= Robert L. Chartrand =

Information management professional

Robert Lee Chartrand (6 March 1928 – 26 December 2010) was an information management professional, author, and public speaker.

== Early life and education ==

Chartrand was born on March 6, 1928, in Kansas City, Missouri. He received a Master of Arts in history and government from the University of Missouri at Kansas City before performing doctoral work at Louisiana State University.

== Career ==
A US Naval Intelligence Officer and Korean War veteran, Chartrand entered the computer industry after working for the Central Intelligence Agency. Chartrand held positions with TRW, IBM, and PRC before working with the Congressional Research Service of the Library of Congress.

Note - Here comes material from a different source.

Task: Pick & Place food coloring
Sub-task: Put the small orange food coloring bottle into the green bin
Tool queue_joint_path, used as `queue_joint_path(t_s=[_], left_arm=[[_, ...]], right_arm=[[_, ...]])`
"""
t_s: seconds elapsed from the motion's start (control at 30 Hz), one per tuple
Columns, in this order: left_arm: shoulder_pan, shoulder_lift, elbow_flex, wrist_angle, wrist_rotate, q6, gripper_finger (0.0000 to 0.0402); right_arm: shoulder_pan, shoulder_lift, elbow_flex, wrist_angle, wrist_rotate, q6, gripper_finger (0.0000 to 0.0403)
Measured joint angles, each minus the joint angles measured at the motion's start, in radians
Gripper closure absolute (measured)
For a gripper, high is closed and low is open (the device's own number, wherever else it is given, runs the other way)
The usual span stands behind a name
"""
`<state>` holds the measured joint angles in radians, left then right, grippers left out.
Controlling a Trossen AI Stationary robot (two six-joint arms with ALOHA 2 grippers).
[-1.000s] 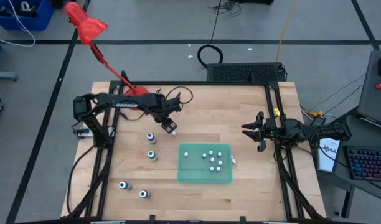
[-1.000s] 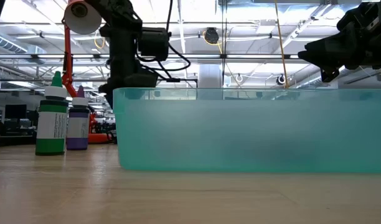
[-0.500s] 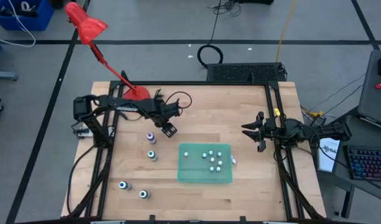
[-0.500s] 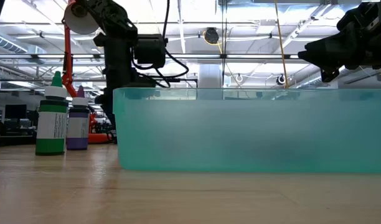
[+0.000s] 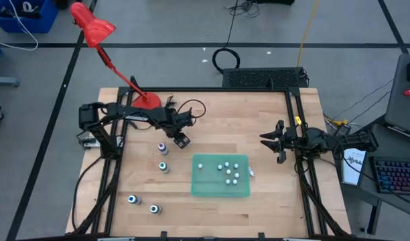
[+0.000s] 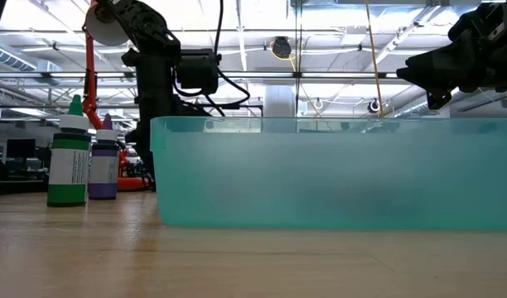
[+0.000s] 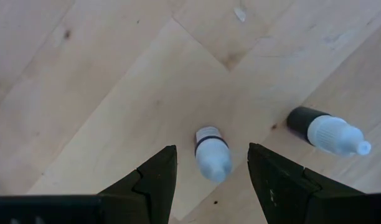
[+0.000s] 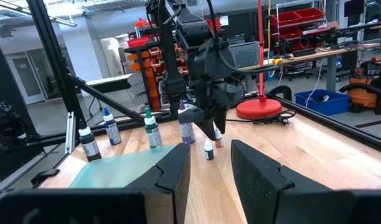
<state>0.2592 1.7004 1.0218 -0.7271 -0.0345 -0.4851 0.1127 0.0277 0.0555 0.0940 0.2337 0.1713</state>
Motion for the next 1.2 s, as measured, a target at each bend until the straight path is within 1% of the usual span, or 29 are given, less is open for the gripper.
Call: queue_joint_path(t_s=[0.43,0.53,0.77,0.8,0.93,1.0,1.07,1.2], left_arm=[[0.000,0.000,0.000,-0.001,-0.022,0.020,0.0206],[0.000,0.000,0.000,-0.001,-0.017,0.031,0.0231],[0.001,0.000,0.000,0.000,-0.014,0.046,0.0336],[0.001,0.000,0.000,0.000,-0.014,0.055,0.0346],[0.001,0.000,0.003,-0.005,0.005,0.087,0.0346],[0.001,0.001,0.028,-0.052,0.028,0.088,0.0346],[-0.007,0.002,0.082,-0.134,0.042,0.091,0.0346],[-0.057,0.001,0.240,-0.325,0.009,0.109,0.0346]], right_arm=[[0.000,0.000,0.000,0.000,0.000,0.000,0.0298],[0.000,0.000,0.000,0.000,0.000,0.000,0.0298],[0.000,0.000,0.000,0.000,0.000,0.000,0.0298],[0.000,0.000,0.000,0.000,0.000,0.000,0.0298],[0.000,0.000,0.000,0.000,0.000,0.000,0.0298],[0.000,0.000,0.000,0.000,0.000,0.000,0.0298],[0.000,0.000,0.000,0.000,0.000,0.000,0.0298],[0.000,0.000,0.000,0.000,0.000,0.000,0.0298]])
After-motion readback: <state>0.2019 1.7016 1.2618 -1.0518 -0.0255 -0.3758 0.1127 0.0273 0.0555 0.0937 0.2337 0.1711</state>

Notably, Chartrand acted as a specialist in information sciences while working for the Science Policy Research Division of the Congressional Research Service and authored a number of early reports and publications on computers and information technology, especially in regard to their use in government.

== Honors and awards ==
Chartrand also served on the Awards Committee of the Interagency Committee on Automatic Data Processing, which recognized government employees who made significant contributions to information science. Chartrand himself was the recipient of the 1984 University of Missouri-Kansas City Alumni Award and the 1985 Association for Information Science and Technology (ASIS&T) Award of Merit.

== Personal life ==
Chartrand was married twice. The first, to Betty Ruth Bogue, resulted in a divorce in 1967. Chartrand and Bogue had two children, K.C. Chartrand and Leslie Chartrand-Selman. Also in 1967, Chartrand married Eleanor Salmon Hodges. Chartrand and Hodges remained married until her death in 2008.